Unearthing The Secrets Of The Lost Continent Of Zealandia

From the lost utopia of Atlantis to the brimming golds of El Dorado, there are many mythical cities and lands that stories tell us about. There are even some mythical cities that turned out to be actual places, like the city of Troy. But going back further in time, into the ancient and primitive past of humans and even past that, we encounter lost lands that tell us tales of how the creatures of Earth moved and migrated.

One example would be the Bering Land Bridge that might have been used by ancient humans to migrate from Asia to the Americas, the first groups to settle in the Americas about 20,000 years ago. Even larger than that, there used to exist land masses the size of countries and continents.
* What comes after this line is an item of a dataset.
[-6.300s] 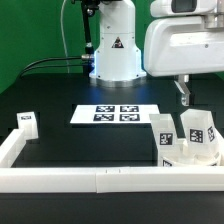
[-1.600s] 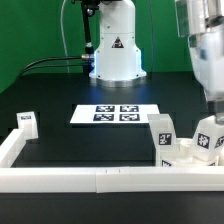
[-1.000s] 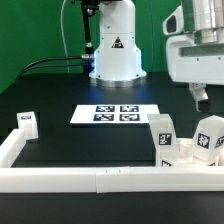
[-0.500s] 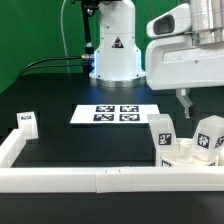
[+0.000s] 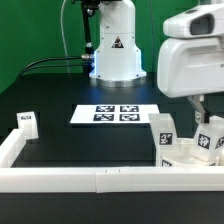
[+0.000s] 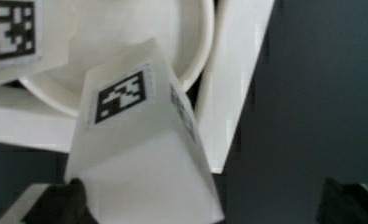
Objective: Assemble stool
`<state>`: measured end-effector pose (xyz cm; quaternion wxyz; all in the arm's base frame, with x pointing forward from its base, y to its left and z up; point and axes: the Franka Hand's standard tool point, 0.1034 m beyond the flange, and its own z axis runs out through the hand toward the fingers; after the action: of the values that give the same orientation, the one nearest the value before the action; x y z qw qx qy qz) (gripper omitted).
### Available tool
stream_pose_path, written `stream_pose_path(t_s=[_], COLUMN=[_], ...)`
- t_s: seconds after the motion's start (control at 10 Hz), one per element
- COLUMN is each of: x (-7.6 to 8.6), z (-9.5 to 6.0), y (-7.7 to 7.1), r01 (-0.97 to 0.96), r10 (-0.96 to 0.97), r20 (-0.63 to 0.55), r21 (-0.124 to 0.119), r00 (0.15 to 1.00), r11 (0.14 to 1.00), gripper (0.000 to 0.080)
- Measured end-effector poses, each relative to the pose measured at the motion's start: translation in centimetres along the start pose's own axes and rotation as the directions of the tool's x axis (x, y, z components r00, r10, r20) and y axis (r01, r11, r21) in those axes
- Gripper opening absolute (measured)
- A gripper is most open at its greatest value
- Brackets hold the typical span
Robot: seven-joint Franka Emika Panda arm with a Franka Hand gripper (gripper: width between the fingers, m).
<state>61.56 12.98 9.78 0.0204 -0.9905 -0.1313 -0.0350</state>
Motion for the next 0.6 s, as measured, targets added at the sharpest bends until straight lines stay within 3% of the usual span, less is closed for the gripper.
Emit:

Of those larger masses included Zealandia, which was recently drilled into by scientists to get a better understanding of what it was and the role it played when it existed.

Zealandia

Zealandia was a continent that was part of Gondwana, a supercontinent that existed 200 million years ago. About 85-120 million years ago, Zealandia separated from Antarctica and then separated from Australia about 60 – 85 million years ago. Zealandia was named by Bruce Luyendyk in 1995 as a collective name for New Zealand, the Chatham Rise, Campbell Plateau, and Lord Howe Rise. As of today, 94% of the continent has sunk and only New Zealand, New Caledonia, and other smaller peaks remain as remnants of Zealandia. As Gondwana started to break apart, Zealandia faced its end. It experienced thinning of its crust as a direct result of the supercontinent separation.

Topographic map of Zealandia. Image from Wikipedia/Ulrich Lange, Bochum, Germany. Image licensed under theĀ Creative CommonsĀ CC0 1.0 Universal Public Domain Dedication

Zealandia was previously considered a microcontinent, which are fragments continents that broke off from their main continent. In fact, it was considered largest microcontinent and was more than half the size of the Australian continent. Recently this year, geologists from New Zealand, New Caledonia, and Australia studied Zealandia and concluded that it is a continent in its own right rather than a microcontinent. This classification is important because Zealandia is rarely mentioned or considered in research like those involving continental rifting and continent-ocean boundaries. The new classification might serve to encourage scientists to consider it for study, just as the researchers did here.

Research

To get a better grasp of what Zealandia was like before it sank, Jamie Allen, the program director in the U.S National Science Foundation’s Divison of Ocean Sciences, and his team went on a nine-week voyage that involved drilling deep into the sunken parts of Zealandia. The team drilled over 4,000 feet into the seabed at six different sites and collected over 8,000 feet of sediment cores from layers that recorded the past 70 million years. These sediment cores are similar to those of ice cores collected from the Arctic or Antarctic. The records included the change in geography, volcanic activity, and climate of Zealandia. Given that little was known about Zealandia before, their results were significant.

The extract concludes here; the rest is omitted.